I asked Aki Vehtari about this, and Aki pointed out that there are a few zillion sonnets on the internet already.
Regarding the general question, “How does the chatbot do X?”, where X is anything other than “put together a long string of words that looks like something that could’ve been written by a human” (so, the question could be, “How does the chatbot write a sonnet” or “How does ChatGPT go from ‘just guessing next word’ to solving computational problems, like calculating weekly menu constrained by number of calories?”), Bob replied:
This is unknown. We’ve basically created human-level or better language ability (though not human or better ability to connect language to the world) and we know the entire architecture down to the bit level and still don’t know exactly why it works. My take and the take of many others is that it has a huge capacity in its representation of words and its representation of context and the behavior is emergent from that. It’s learned to model the world and how it works because it needs that information to be as good as it is at language.

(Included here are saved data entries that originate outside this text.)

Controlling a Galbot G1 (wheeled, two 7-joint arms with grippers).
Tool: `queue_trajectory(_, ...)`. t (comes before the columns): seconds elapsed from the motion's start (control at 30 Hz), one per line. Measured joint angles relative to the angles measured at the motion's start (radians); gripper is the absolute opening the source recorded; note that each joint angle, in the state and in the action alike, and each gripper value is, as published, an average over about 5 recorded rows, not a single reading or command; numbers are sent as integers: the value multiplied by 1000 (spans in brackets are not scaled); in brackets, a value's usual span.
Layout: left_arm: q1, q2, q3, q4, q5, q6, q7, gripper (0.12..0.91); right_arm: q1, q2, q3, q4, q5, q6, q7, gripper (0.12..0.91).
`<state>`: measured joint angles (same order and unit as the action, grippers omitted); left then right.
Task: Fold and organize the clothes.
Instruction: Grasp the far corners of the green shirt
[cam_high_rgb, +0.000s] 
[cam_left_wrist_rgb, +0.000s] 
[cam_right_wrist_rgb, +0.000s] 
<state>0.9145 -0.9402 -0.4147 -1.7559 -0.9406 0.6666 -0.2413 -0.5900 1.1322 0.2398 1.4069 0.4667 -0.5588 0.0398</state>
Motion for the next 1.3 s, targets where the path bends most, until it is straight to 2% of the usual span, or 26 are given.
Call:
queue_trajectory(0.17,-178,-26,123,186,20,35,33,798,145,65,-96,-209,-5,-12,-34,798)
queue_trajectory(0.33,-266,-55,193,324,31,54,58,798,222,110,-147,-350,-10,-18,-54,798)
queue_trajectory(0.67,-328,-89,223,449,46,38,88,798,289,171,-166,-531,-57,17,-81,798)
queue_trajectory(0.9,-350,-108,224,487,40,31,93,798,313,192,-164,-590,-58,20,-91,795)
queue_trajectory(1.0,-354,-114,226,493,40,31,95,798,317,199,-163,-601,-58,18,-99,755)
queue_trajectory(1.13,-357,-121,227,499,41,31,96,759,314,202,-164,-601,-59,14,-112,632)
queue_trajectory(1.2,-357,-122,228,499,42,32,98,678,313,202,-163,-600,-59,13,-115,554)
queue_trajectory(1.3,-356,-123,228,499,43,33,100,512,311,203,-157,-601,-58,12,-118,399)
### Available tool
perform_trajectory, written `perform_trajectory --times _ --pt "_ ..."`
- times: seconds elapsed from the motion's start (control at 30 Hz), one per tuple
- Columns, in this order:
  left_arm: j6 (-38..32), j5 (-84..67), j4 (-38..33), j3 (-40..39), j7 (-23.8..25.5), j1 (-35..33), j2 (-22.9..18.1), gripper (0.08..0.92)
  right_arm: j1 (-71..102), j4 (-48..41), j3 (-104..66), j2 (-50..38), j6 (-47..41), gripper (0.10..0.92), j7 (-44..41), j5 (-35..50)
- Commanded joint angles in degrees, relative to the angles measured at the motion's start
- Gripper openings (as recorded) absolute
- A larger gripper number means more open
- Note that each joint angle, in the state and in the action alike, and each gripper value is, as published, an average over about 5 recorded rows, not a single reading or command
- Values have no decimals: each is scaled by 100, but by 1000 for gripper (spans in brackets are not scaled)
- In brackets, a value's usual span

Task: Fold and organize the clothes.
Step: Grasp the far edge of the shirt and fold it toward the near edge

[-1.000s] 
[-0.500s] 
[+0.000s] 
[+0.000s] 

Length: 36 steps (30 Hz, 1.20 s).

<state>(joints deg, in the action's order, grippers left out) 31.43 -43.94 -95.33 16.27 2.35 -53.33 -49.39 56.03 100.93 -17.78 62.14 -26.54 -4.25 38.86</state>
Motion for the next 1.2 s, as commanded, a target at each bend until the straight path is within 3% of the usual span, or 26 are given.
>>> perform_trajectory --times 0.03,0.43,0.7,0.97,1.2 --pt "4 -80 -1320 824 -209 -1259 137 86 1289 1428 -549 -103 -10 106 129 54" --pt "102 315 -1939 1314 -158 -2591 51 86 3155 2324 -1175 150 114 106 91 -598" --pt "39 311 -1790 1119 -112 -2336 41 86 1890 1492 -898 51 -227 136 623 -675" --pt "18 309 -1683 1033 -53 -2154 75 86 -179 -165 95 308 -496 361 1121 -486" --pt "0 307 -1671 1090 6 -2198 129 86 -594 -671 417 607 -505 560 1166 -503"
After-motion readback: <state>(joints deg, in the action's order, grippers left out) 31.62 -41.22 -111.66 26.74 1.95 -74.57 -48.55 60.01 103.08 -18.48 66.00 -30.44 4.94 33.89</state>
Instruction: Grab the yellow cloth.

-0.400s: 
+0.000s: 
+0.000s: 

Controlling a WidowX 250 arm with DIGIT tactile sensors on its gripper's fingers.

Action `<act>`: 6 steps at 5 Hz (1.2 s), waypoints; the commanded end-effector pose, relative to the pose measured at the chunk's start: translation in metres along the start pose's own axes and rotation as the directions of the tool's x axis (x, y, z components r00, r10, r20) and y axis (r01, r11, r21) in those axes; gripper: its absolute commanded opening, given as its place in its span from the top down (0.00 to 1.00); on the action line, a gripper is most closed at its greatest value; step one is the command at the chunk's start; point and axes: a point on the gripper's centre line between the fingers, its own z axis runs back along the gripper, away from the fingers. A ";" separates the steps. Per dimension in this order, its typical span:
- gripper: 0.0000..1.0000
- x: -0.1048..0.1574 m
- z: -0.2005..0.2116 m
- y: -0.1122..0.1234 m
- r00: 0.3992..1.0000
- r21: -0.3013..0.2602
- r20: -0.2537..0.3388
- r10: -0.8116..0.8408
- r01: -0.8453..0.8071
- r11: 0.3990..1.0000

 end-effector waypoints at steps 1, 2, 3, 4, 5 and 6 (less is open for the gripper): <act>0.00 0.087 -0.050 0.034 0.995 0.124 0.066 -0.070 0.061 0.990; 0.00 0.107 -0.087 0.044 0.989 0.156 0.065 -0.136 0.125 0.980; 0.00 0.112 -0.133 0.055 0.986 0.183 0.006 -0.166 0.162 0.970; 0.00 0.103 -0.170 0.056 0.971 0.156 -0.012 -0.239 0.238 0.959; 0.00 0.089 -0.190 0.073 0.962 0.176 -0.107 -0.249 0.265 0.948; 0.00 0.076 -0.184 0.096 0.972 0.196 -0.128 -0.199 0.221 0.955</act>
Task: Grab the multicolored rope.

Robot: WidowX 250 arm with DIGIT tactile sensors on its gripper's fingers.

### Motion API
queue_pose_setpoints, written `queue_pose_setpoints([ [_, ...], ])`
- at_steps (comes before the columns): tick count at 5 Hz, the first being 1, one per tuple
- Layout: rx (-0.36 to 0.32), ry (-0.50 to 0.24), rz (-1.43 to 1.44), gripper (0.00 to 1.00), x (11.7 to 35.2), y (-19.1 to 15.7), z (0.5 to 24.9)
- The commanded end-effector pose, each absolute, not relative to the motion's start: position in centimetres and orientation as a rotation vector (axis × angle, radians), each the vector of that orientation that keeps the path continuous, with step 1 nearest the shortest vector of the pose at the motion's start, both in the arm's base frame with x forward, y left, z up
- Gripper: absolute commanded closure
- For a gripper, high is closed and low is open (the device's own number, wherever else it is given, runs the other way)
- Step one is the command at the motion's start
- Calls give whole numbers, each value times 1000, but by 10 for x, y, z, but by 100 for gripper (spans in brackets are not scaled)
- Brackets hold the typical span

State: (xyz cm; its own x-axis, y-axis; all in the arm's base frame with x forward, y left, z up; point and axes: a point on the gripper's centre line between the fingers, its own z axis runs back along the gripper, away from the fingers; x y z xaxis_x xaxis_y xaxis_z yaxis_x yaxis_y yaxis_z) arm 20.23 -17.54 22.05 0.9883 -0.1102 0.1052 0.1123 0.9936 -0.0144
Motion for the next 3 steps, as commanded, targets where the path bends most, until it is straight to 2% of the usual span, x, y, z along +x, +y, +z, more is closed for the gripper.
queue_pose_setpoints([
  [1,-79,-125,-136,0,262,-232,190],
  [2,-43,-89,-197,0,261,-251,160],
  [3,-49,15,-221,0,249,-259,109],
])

Technically, it’s a huge mixture model of 16 different “attention heads”, each of which is itself a huge neural network and each of which pay attention to a different form of being coherent. Each of these is a contextual model with access to the previous 5K or so words (8K subword tokens).
Part of the story is that the relevant information is in the training set (lots of sonnets, lots of diet plans, etc.); the mysterious other part is how it knows from your query what piece of relevant information to use. I still don’t understand how it can know what to do here, but I guess that for now I’ll just have to accept that the program works but I don’t understand how. Millions of people drive cars without understanding at any level how cars work, right? I basically understand how cars work, but there’d be no way I could build one from scratch.